Level Up
"I was a gamer, too, you know, '' said the father, not for the first time. "That's what we called it." His daughter just looked at him or appeared to.
"It wasn't that different from what you do. Took reflexes, learning, training. Lots of caffeine. You learned to almost calculate things with your fingers." He showed her his left hand. "I had to quit when mine gave up." His daughter blinked. It could have been a stray current of air. The father clung to the hope that it was otherwise with the desperate speed with which once he'd have fired a shot at the last tenth of a second.
"But I understand. I could understand. Tell me how it is. I know it's not the same. But I could understand." His daughter looked away.
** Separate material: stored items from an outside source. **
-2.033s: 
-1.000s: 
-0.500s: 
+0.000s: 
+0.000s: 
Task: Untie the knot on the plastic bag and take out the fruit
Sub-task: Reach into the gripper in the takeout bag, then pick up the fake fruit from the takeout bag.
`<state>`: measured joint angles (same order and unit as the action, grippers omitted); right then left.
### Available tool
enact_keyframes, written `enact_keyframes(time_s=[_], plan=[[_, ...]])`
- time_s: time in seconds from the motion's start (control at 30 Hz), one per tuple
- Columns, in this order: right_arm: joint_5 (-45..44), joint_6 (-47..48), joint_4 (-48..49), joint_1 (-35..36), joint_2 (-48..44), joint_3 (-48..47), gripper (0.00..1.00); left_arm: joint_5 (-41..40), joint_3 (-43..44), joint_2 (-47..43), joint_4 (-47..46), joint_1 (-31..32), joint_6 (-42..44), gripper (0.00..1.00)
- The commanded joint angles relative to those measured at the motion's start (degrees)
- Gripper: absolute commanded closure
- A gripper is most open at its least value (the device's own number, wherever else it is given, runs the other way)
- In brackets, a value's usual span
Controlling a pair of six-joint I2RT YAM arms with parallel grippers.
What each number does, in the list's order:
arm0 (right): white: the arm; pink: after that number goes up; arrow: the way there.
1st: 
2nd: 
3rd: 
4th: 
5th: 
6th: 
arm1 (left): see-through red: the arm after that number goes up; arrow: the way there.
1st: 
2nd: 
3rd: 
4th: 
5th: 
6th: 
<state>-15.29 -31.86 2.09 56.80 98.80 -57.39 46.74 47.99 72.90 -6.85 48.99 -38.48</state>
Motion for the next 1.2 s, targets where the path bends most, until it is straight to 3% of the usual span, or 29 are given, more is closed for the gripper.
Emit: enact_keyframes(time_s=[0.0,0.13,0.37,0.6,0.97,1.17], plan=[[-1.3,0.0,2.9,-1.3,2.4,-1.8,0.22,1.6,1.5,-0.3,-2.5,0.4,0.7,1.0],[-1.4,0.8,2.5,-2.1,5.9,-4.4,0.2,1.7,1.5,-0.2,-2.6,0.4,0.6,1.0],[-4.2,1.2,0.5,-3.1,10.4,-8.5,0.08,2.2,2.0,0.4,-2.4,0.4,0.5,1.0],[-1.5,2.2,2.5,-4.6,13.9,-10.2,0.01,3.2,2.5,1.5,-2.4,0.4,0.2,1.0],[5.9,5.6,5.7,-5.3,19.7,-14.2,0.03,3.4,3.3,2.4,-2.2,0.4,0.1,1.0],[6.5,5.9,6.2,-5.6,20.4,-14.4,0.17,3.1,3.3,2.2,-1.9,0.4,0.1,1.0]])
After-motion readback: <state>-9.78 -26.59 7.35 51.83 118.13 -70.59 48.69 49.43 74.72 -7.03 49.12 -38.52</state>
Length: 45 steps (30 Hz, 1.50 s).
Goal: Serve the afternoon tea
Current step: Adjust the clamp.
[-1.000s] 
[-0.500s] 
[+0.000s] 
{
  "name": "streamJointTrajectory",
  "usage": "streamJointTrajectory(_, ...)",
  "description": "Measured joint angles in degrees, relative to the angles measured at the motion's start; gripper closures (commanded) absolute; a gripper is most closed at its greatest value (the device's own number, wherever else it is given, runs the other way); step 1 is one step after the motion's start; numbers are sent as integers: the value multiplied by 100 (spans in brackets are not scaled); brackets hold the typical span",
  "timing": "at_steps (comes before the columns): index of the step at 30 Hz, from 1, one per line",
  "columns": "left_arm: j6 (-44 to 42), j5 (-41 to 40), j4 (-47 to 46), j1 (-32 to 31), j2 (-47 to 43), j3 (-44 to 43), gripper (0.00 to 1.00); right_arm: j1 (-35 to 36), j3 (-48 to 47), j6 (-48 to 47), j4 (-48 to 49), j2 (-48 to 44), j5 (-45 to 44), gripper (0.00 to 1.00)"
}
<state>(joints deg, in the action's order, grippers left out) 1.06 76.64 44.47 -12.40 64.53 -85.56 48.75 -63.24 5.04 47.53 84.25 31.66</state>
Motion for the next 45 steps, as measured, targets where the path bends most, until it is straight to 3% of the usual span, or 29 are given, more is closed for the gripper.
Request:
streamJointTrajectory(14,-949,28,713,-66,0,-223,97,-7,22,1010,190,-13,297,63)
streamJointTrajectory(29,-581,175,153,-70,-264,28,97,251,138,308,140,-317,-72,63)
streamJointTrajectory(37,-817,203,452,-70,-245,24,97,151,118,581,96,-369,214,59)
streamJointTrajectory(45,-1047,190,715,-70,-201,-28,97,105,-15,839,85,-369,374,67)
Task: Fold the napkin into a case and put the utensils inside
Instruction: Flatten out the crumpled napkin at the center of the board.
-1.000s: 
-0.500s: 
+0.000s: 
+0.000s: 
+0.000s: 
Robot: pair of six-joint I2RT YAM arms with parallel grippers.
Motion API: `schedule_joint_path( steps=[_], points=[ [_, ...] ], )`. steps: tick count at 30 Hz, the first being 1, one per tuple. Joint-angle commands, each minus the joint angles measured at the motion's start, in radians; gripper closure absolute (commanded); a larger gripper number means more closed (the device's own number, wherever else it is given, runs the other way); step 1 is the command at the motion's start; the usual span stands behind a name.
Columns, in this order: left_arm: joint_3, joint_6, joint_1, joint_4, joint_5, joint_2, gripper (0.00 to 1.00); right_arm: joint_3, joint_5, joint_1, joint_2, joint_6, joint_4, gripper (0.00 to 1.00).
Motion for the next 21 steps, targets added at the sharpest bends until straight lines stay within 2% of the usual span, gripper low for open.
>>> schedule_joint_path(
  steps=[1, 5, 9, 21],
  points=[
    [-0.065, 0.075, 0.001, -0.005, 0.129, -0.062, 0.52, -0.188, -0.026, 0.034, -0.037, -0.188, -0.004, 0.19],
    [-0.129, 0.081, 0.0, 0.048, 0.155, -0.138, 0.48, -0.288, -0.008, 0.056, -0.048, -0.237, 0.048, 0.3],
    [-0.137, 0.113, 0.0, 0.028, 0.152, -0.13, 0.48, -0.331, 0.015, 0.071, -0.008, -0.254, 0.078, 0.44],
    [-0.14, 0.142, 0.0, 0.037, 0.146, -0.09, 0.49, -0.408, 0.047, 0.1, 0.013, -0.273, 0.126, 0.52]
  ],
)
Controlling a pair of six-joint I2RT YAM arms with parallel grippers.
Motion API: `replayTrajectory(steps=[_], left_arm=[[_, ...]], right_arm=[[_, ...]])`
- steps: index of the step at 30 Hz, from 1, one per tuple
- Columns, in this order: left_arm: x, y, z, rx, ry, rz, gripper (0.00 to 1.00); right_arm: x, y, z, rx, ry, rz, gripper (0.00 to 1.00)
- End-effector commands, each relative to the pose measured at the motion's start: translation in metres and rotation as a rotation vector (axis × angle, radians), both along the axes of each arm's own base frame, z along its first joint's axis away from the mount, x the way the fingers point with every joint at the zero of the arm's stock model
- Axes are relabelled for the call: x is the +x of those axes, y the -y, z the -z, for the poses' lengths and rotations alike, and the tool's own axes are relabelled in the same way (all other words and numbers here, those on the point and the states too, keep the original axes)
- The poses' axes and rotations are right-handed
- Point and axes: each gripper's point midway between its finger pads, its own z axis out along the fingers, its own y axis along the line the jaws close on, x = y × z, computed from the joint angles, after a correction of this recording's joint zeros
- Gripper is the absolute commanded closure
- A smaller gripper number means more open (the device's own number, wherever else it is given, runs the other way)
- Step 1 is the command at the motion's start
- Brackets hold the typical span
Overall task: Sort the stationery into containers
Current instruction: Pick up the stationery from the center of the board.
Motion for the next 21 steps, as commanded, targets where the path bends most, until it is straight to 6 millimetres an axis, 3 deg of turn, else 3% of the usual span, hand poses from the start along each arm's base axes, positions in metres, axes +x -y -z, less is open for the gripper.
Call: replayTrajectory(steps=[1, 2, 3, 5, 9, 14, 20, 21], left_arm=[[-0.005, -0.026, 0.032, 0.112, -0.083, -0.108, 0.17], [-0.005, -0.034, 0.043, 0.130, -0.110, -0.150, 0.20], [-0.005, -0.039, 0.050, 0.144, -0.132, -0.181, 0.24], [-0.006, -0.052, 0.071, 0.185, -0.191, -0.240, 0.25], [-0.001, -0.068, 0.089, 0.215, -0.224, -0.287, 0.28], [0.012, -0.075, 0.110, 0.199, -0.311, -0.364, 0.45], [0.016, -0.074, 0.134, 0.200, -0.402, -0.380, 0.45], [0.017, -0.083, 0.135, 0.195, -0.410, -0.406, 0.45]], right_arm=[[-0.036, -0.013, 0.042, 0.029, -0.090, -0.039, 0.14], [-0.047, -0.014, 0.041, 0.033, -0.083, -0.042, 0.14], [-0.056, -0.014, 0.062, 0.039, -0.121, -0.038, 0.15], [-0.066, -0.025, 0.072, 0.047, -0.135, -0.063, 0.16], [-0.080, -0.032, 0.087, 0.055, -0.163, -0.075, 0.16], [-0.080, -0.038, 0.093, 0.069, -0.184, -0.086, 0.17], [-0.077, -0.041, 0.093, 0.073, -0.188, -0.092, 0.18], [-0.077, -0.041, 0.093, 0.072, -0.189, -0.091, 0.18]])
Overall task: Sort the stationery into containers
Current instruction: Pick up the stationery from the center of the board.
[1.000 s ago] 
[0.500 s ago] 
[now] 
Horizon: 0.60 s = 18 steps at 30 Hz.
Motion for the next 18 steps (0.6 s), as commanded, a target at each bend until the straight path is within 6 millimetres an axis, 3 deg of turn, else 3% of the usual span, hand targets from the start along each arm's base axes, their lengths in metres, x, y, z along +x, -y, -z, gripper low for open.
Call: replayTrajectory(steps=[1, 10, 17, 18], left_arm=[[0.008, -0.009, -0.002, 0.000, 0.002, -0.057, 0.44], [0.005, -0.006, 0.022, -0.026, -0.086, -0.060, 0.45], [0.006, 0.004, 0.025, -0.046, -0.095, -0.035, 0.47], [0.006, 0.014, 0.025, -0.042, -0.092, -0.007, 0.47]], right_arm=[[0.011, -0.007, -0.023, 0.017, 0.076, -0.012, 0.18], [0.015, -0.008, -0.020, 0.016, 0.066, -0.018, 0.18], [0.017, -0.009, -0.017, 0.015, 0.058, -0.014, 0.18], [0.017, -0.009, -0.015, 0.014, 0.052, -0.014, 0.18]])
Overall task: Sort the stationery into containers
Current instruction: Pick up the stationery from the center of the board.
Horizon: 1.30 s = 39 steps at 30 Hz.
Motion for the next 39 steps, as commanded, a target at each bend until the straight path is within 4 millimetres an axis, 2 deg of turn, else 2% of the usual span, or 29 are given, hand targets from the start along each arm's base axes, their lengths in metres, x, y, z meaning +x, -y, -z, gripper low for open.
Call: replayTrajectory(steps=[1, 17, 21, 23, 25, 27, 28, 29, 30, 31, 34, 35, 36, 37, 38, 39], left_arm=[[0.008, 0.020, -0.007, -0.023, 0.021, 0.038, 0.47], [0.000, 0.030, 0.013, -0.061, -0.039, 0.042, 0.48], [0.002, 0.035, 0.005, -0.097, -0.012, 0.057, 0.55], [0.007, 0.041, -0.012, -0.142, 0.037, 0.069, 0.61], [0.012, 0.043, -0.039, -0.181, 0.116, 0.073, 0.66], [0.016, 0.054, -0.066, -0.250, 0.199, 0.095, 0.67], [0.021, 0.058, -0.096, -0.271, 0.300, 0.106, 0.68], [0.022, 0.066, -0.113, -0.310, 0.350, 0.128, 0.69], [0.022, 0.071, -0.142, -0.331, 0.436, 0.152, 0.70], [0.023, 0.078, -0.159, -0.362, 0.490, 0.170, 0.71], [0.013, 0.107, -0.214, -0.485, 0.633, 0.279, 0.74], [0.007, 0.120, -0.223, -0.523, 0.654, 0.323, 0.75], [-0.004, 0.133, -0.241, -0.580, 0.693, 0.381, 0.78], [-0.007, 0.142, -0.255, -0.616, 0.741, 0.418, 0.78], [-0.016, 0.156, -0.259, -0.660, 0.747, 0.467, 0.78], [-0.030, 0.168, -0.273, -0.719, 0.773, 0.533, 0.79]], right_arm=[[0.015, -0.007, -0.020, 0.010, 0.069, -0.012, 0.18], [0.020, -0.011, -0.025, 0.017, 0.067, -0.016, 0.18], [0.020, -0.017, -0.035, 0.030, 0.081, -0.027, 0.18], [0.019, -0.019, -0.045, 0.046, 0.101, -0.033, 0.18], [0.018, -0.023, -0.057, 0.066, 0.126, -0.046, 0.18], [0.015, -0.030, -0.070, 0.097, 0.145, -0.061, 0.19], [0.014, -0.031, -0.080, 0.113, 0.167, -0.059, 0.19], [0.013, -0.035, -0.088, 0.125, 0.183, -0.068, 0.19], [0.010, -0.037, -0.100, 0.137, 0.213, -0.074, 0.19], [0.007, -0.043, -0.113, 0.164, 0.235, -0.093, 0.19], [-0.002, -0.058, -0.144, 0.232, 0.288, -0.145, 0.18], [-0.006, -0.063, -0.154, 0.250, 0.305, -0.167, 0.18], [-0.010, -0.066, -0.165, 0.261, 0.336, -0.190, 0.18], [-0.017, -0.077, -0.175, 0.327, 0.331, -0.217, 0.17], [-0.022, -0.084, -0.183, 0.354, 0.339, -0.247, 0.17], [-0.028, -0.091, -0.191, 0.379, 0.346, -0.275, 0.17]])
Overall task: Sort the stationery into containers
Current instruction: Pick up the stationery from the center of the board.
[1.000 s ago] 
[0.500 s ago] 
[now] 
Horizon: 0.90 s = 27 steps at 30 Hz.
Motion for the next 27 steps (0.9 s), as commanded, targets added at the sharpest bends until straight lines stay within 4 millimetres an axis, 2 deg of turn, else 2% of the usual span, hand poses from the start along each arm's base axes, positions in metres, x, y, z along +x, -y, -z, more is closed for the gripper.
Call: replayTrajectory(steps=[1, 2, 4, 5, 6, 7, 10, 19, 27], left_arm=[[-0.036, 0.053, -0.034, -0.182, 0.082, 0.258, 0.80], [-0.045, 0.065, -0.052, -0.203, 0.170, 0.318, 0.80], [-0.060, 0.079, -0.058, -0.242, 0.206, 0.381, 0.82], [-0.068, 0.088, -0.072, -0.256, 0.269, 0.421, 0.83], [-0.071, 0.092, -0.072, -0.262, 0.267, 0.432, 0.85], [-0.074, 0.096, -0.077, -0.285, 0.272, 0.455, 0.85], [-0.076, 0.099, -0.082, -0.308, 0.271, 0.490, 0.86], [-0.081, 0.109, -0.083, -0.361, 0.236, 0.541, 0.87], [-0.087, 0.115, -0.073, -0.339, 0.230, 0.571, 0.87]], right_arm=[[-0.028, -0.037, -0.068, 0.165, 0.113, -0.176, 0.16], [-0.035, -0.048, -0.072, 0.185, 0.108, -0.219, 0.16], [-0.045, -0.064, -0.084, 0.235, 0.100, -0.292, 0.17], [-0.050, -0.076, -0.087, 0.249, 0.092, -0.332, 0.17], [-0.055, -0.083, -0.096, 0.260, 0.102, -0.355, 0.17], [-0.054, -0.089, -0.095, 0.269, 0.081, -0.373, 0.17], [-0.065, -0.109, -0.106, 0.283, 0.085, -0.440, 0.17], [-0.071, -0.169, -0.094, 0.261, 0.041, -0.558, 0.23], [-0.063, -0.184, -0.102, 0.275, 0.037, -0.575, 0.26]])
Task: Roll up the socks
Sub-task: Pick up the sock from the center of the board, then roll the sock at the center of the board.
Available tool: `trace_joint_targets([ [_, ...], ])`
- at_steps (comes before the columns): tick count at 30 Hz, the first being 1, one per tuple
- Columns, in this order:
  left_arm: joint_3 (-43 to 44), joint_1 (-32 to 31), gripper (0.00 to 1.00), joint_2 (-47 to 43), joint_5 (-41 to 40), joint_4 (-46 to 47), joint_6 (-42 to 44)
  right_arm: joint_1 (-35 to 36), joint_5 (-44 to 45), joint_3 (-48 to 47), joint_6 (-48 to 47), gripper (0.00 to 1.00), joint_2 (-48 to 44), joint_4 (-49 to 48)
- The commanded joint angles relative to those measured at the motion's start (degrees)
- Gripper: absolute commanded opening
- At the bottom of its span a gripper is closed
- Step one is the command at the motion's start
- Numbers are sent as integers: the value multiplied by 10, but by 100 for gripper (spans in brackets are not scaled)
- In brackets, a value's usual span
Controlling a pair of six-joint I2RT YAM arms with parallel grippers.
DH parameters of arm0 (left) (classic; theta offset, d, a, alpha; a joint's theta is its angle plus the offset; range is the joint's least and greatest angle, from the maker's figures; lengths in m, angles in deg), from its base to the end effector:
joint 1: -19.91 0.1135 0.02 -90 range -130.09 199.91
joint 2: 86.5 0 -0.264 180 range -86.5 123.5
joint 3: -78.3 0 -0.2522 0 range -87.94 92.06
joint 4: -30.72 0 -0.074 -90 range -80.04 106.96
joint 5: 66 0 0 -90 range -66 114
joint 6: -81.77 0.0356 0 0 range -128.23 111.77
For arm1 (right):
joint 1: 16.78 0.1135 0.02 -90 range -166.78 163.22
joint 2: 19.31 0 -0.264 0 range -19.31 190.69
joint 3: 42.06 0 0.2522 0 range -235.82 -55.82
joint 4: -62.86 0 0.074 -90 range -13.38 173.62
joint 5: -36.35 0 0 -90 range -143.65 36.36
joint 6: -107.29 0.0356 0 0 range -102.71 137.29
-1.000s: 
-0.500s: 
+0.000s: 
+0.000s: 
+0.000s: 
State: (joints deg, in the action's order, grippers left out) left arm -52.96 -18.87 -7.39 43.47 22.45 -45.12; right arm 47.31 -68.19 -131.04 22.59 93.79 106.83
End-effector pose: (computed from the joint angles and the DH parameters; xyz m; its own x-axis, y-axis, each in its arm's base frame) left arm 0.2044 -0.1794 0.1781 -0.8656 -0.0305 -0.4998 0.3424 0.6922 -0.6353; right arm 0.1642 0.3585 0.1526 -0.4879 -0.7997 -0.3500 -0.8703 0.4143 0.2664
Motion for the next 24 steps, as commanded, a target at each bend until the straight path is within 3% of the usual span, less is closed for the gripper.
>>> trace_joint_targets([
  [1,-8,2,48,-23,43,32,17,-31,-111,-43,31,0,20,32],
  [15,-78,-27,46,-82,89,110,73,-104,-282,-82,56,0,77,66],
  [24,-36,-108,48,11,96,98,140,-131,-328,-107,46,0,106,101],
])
"I know," he said. "We didn't have cortical implants. We didn't rearrange our visual cortex for a dynamic number of dimensions. It wasn't possible, and at first when it was it wasn't legal." His daughter didn't look at him. She hadn't really wanted to focus on anything three-dimensional in the year since her eighteenth birthday surgery.
"It shouldn't be legal," he said to somebody else.
"But it is, sir," answered her team's lawyer from a VR window through which she was monitoring his visit. "And it makes her better at what she loves to do. You understand."
He looked at his left hand. "I do, I do." He sighted. "I just wish she would talk to me."
She remained silent, as she had been for months now, her prosthetic fingers threading impossible patterns inside the control fields while she began a new game in a place where he could not follow no matter how much he wanted to.
He didn't put a hand on her shoulder before leaving her training room. That would have distracted her.
"I love you," he said, knowing her reprogrammed senses were focused elsewhere. She didn't answer. She was in and for and she was the game.
Her father smiled at her. She had left him irrevocably behind in something that had infused and defined the lives of both, and that was also a form of love.